Le Queen’s Head n’est pas une idée d’un pub local chaleureux. C’est un tas lugubre dans un quartier tout aussi sombre de la ville, sans clients réguliers et avec un locataire indésirable au sous-sol.

Dans Baghead, Freya Allan incarne Iris, qui hérite de son père d’un pub hanté.Crédit: StudioCanal

Bienvenue à Tête de sacle film d’horreur à petit budget du réalisateur espagnol Alberto Corredor, sur une créature qui en veut à l’humanité depuis environ 600 ans en raison des souffrances qui lui ont été infligées de son vivant.

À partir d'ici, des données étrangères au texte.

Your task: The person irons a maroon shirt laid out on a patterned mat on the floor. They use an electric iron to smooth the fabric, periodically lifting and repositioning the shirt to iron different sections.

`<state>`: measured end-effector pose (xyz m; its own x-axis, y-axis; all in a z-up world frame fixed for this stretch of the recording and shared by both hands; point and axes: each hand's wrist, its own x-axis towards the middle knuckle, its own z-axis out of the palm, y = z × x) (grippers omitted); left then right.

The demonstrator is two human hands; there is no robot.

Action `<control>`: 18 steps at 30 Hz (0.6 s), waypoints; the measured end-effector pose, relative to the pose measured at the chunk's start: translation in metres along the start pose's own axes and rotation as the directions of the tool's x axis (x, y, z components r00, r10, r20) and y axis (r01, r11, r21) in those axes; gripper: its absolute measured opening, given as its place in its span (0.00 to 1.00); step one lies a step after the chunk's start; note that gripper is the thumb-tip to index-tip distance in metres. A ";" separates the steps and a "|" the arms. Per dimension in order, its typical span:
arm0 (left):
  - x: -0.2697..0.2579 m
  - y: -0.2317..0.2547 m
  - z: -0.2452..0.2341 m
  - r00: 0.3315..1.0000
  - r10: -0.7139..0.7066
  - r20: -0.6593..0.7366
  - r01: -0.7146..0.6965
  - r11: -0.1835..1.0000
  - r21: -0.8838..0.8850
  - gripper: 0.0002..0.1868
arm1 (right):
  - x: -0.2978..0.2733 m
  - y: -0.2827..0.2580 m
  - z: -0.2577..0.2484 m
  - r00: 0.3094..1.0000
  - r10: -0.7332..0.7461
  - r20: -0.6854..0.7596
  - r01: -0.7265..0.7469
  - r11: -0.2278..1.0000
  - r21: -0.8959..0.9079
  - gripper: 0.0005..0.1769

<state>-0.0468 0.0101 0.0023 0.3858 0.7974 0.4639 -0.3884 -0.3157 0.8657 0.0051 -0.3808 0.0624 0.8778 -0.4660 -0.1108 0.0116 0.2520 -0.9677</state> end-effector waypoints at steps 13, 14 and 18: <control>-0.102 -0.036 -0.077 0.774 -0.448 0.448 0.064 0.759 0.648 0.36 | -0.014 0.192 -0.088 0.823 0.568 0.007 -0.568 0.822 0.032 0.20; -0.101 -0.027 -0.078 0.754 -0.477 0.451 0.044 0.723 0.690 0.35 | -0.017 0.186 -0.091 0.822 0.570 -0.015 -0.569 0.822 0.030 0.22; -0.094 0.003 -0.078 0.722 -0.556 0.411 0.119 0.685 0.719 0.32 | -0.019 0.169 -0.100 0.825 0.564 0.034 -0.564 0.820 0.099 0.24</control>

Comme tant de monstres de l’écran, le fantôme de Corredor a la capacité de ramener les morts à la vie pour parler aux vivants – et nous connaissons tous les problèmes que ces conversations peuvent causer.

Mais Iris (Le sorceleur Freya Allan) est clairement une novice en matière de genre d’horreur et lorsqu’elle hérite du pub de son père, elle est sourde aux sonnettes d’alarme.

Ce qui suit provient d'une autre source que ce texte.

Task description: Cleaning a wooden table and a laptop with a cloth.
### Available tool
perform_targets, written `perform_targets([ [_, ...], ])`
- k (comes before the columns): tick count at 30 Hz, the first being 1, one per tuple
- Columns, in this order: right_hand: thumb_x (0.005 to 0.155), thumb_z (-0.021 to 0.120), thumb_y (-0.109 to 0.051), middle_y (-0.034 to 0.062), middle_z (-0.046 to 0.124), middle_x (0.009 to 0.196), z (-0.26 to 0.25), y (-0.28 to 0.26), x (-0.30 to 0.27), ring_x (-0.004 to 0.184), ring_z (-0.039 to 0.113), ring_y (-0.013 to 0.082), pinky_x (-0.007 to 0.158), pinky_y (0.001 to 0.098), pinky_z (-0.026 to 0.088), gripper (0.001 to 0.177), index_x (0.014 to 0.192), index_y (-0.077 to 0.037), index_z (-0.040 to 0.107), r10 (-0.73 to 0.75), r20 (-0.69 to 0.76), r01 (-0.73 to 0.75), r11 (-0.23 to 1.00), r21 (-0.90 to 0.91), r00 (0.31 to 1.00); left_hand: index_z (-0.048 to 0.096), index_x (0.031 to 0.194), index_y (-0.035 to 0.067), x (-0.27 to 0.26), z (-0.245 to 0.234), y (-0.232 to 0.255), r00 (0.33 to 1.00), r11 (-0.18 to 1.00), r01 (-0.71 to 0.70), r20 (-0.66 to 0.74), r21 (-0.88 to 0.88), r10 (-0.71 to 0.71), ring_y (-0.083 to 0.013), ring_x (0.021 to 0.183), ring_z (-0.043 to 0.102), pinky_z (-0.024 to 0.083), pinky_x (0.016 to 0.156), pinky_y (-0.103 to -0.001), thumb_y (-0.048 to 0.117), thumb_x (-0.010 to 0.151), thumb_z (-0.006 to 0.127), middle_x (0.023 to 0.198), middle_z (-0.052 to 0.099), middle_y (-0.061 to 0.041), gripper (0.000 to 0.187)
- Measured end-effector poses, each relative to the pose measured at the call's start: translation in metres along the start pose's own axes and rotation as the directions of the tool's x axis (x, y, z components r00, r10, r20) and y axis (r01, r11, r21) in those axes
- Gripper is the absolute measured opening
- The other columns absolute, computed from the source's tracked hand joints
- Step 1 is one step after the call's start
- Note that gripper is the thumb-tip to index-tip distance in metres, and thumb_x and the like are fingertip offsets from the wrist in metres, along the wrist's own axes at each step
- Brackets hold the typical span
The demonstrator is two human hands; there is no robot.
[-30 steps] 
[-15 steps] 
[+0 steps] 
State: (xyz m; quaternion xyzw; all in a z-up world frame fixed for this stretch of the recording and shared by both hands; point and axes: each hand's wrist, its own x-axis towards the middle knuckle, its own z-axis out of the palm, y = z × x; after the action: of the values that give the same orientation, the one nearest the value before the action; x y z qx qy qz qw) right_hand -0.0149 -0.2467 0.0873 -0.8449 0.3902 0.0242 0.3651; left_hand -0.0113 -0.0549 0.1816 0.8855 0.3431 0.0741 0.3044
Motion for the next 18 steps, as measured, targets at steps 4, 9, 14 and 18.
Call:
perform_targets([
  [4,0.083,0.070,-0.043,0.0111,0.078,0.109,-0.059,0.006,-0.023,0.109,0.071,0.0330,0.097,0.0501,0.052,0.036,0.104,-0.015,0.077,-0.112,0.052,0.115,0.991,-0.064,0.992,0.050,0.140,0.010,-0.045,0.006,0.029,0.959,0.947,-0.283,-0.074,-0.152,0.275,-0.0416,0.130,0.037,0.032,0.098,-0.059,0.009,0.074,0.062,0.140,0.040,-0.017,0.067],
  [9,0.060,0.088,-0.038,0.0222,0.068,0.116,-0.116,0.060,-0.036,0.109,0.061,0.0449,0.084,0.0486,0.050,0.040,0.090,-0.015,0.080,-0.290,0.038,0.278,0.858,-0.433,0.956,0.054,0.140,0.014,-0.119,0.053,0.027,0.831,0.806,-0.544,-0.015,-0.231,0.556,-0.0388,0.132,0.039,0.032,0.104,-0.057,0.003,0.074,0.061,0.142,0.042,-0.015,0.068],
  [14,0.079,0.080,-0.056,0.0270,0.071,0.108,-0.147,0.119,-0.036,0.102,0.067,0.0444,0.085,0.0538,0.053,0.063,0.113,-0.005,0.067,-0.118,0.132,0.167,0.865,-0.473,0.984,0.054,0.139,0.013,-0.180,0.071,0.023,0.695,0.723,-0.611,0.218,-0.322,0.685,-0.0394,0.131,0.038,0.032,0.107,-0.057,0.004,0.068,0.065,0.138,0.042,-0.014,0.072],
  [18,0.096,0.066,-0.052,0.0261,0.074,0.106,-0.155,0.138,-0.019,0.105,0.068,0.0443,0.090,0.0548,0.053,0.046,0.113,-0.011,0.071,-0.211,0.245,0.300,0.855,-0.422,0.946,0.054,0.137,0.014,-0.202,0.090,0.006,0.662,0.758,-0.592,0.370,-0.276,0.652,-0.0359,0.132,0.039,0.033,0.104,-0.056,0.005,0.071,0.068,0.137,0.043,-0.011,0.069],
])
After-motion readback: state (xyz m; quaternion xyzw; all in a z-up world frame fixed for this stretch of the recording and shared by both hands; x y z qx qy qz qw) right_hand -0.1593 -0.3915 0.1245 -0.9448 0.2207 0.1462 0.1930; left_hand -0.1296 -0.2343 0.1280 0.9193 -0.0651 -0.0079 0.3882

Sa fidèle amie, Katie (Ruby Barker) est beaucoup plus avisée. Elle a des indices du cauchemar à venir après avoir jeté un coup d’œil au pub, mais Iris, qui est sans le sou, est tentée de voir s’il y a de l’argent à gagner ici. Après tout, elle a déjà rencontré Neil (Jeremy Irvine), un personnage aux yeux fous qui connaît le fantôme et est prêt à payer des sommes illimitées pour un public.

Jeremy Irvine, Ruby Barker et Freya Allan dans une scène de Baghead.

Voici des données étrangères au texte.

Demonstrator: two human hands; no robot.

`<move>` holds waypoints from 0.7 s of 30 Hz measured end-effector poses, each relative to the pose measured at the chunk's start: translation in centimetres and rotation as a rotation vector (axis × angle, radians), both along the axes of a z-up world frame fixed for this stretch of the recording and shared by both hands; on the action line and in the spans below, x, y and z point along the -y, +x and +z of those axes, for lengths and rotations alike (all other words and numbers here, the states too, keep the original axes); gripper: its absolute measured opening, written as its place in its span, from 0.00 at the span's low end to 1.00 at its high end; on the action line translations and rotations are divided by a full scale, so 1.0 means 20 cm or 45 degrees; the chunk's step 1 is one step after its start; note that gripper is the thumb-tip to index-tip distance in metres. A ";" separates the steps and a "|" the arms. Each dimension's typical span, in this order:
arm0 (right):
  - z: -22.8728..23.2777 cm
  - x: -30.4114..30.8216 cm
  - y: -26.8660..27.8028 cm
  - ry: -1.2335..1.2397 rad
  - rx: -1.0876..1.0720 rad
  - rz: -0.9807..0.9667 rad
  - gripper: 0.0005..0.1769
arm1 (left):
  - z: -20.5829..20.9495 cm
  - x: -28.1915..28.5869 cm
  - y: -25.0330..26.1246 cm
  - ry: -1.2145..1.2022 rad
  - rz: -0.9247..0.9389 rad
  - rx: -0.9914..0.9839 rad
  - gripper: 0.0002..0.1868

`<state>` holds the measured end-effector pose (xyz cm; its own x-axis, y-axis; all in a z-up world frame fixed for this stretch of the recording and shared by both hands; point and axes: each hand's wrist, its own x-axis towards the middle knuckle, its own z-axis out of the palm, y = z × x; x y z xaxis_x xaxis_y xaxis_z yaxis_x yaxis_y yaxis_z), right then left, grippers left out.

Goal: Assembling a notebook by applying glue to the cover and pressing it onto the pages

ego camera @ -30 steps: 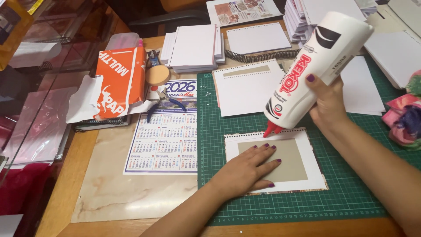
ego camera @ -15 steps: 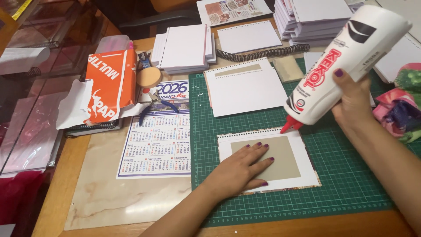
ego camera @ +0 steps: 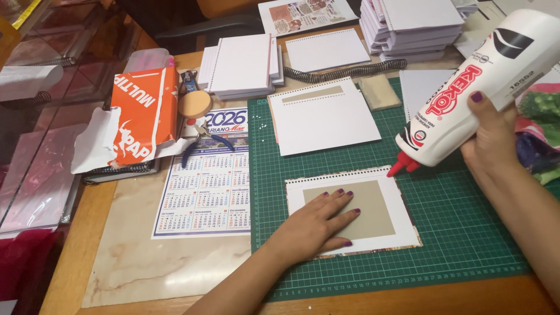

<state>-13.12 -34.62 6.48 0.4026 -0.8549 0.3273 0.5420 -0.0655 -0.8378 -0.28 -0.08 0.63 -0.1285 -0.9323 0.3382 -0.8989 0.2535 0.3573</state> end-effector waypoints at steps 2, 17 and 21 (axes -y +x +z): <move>0.03 -0.04 -0.02 0.008 -0.057 -0.003 0.35 | 0.01 0.00 0.00 0.021 0.002 -0.001 0.33; -0.05 -0.01 -0.10 0.199 -0.102 -0.015 0.33 | -0.02 0.01 0.01 0.023 0.000 0.006 0.33; 0.00 -0.08 -0.10 0.134 -0.100 0.066 0.36 | -0.01 0.01 0.01 0.001 -0.001 0.016 0.33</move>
<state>-15.10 -33.07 6.55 0.4680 -0.8601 0.2028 0.4750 0.0513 -0.8785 -0.01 -0.37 0.36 -0.1336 -0.9325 0.3356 -0.9032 0.2540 0.3461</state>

Jeremy Irvine, Ruby Barker et Freya Allan dans une scène de Baghead.Crédit: StudioCanal

Corredor, qui a basé le film sur un court métrage qu’il a réalisé en 2017, affirme que son goût pour l’horreur vient des idées psychologiques qu’elle peut générer. C’est un avis partagé par un groupe de réalisateurs latinos parmi lesquels figure le compatriote de Corredor, JA Bayona. Sa carrière internationale a été lancée avec son film de maison hantée véritablement effrayant, L’orphelinat (2007), mais la technique de Corredor est beaucoup moins subtile que celle de Bayona. La fermeture de chaque porte résonne comme un coup de tonnerre et la partition aurait très bien pu être assemblée à partir d’un crescendo perpétuellement croissant de cris et de gémissements. Une touche de classe, cependant, est conférée par la présence de Peter Mullan dans le rôle du père d’Iris, dont elle était séparée depuis des années.

Mullan, qui s’est fait connaître pour la première fois grâce à son travail avec Ken Loach, possède un look escarpé et le genre d’intensité concentrée qui injecte dans n’importe quelle scène une dose d’adrénaline. Alors qu’il meurt dans la séquence d’ouverture, vous savez qu’il reviendra et cela ne prendra pas longtemps. Tout d’abord, il apparaît dans une vidéo enregistrée juste avant sa mort, décrivant le fantôme et les règles de base pour traiter avec elle. Il semble que lui aussi ait demandé aux désespérés d’avoir une chance de parler aux morts.